Die Dorfbewohner waren ihm unglaublich dankbar und wollten ihn kaum noch gehen lassen. Sie fingen vor Freude sogar an zu weinen.
Saiden war überaus glücklich, dass er den Menschen ein wenig helfen konnte. Wenn das jeder tun würde, würde sich die Welt schnell verbessern. Leider kann man nicht alle retten, aber jeder kann seinen Teil dazu beitragen wenn er möchte.
Auch wir wären unglaublich gerne in dieses Dorf gefahren und hätten gerne etwas dazu beigesteuert. Leider stellt man sich dies immer einfacher vor als es tatsächlich ist. Wir gingen davon aus, dass wir selbst mit dem Roller dort hin fahren könnten. Saiden hatte jedoch den Vorteil, dass er indonesisch sprechen kann und viele Locals ihn für einen Indonesier halten. Dennoch hatte er einen Guide dabei, der ihm oft bei den Übersetzungen helfen musste. Wir hätten also keine Chance gehabt uns zu verständigen. Das nächste Problem wäre gewesen, dass wir "weiß" sind und die Bewohner uns so höchstwahrscheinlich ganz anders entgegen gekommen wären. Vermutlich eher scheu und verschlossen oder man wäre uns hinterher gerannt und hätte gebettelt. Man weiß es nicht. Jedenfalls war uns dies ohne Guide etwas zu... Wir wollen nicht sagen "unsicher" aber wir hätten uns wahrscheinlich unwohl gefühlt, da zwei fremde Kulturen aufeinander getroffen wären ohne sich verständigen zu können. Einen solchen Guide konnten wir auch nicht auftreiben also entschieden wir uns, das Dorf nicht zu besuchen. Zudem war es unser letzter Tag und wir überlegten zu lange. Im Nachhinein bereuen wir es natürlich ein Stück weit.

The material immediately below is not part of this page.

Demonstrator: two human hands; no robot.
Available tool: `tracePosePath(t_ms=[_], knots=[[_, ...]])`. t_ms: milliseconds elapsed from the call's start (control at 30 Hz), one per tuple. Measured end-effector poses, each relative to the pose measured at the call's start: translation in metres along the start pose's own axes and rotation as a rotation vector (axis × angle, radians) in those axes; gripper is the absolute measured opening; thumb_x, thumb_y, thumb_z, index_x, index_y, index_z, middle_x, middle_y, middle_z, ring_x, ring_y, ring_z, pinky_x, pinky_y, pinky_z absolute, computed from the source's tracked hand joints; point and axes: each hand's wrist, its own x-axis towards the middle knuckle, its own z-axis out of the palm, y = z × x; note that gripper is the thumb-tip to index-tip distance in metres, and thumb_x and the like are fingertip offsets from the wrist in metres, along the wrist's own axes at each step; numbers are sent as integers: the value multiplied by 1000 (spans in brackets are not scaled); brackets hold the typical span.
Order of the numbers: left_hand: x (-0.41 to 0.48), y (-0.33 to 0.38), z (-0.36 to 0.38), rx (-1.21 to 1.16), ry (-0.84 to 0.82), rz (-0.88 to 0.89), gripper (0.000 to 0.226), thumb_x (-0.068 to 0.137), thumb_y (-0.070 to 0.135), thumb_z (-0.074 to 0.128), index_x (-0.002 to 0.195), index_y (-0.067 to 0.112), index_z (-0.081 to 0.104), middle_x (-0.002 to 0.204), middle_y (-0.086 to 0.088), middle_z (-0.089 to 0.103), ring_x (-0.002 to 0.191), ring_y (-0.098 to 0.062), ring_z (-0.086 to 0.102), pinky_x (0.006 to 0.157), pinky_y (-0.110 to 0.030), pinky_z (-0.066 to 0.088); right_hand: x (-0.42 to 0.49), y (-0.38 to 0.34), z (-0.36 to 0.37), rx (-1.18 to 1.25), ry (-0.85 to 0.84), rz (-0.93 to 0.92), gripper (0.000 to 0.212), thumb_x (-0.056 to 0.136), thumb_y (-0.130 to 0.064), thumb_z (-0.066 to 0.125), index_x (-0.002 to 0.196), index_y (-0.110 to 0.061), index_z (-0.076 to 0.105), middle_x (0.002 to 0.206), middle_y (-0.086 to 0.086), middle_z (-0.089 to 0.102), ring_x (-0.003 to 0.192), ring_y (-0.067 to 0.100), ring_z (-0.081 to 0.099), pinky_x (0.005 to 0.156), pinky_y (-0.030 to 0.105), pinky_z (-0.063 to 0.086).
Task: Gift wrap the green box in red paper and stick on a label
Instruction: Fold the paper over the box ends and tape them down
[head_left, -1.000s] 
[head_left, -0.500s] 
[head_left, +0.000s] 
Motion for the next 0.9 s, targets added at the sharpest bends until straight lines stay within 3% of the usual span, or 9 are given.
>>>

Der Abschied von Saiden und auch von Lombok fiel uns richtig schwer. Die Insel ist so atemberaubend schön und wir hatten mal wieder eine Menge Freundschaften geschlossen. Mit Saiden werden wir definitiv in Kontakt bleiben.
Für uns geht es als nächstes auf die kleine Insel "Nusa Lembongan" bei Bali.